> [ACTION ITEM]: Starting at the first line, copy the data below through to the end, exactly.

> [INFORMATION PROVIDED]:
========================
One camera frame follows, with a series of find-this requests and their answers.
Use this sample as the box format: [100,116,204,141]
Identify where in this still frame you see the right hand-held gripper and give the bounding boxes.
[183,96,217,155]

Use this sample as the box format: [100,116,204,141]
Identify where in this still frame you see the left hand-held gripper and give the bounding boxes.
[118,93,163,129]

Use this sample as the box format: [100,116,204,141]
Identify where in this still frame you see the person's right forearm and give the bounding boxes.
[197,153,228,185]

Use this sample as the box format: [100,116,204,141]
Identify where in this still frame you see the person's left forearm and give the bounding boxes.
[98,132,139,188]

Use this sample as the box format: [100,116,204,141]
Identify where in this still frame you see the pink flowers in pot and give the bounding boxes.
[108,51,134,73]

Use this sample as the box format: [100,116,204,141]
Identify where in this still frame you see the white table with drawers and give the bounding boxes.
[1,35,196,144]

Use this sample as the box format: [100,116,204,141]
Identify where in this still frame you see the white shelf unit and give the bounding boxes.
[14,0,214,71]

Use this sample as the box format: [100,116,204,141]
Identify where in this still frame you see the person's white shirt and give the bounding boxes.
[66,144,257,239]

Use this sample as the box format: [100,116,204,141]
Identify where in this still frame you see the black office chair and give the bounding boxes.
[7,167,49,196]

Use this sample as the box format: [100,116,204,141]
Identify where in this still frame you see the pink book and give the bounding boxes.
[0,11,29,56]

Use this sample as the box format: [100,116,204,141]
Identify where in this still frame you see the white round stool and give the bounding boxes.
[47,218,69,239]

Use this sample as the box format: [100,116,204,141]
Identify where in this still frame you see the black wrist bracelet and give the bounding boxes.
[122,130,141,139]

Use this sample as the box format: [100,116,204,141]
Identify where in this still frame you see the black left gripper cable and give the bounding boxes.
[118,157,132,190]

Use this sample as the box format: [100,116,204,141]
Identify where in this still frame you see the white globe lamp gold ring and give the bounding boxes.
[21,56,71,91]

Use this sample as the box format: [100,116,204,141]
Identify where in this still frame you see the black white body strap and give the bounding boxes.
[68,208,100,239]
========================
> [ANSWER TO THIS EXERCISE]:
One camera frame follows, with a series of find-this requests and their answers.
Use this sample as the box format: [100,116,204,141]
Identify where in this still frame you see the right hand-held gripper and give the bounding boxes.
[183,96,217,155]

Use this sample as the box format: [100,116,204,141]
Identify where in this still frame you see the left hand-held gripper and give the bounding boxes.
[118,93,163,129]

Use this sample as the box format: [100,116,204,141]
Identify where in this still frame you see the person's right forearm and give the bounding boxes.
[197,153,228,185]

Use this sample as the box format: [100,116,204,141]
Identify where in this still frame you see the person's left forearm and give the bounding boxes.
[98,132,139,188]

Use this sample as the box format: [100,116,204,141]
Identify where in this still frame you see the pink flowers in pot and give the bounding boxes.
[108,51,134,73]

Use this sample as the box format: [100,116,204,141]
Identify where in this still frame you see the white table with drawers and give the bounding boxes.
[1,35,196,144]

Use this sample as the box format: [100,116,204,141]
Identify where in this still frame you see the white shelf unit and give the bounding boxes.
[14,0,214,71]

Use this sample as the box format: [100,116,204,141]
Identify where in this still frame you see the person's white shirt and give the bounding boxes.
[66,144,257,239]

Use this sample as the box format: [100,116,204,141]
Identify where in this still frame you see the black office chair and give the bounding boxes.
[7,167,49,196]

Use this sample as the box format: [100,116,204,141]
Identify where in this still frame you see the pink book and give the bounding boxes.
[0,11,29,56]

Use this sample as the box format: [100,116,204,141]
Identify where in this still frame you see the white round stool and give the bounding boxes.
[47,218,69,239]

Use this sample as the box format: [100,116,204,141]
Identify where in this still frame you see the black wrist bracelet and give the bounding boxes.
[122,130,141,139]

Use this sample as the box format: [100,116,204,141]
Identify where in this still frame you see the black left gripper cable and give the bounding boxes.
[118,157,132,190]

Use this sample as the box format: [100,116,204,141]
Identify where in this still frame you see the white globe lamp gold ring and give the bounding boxes.
[21,56,71,91]

Use this sample as the box format: [100,116,204,141]
Identify where in this still frame you see the black white body strap and give the bounding boxes.
[68,208,100,239]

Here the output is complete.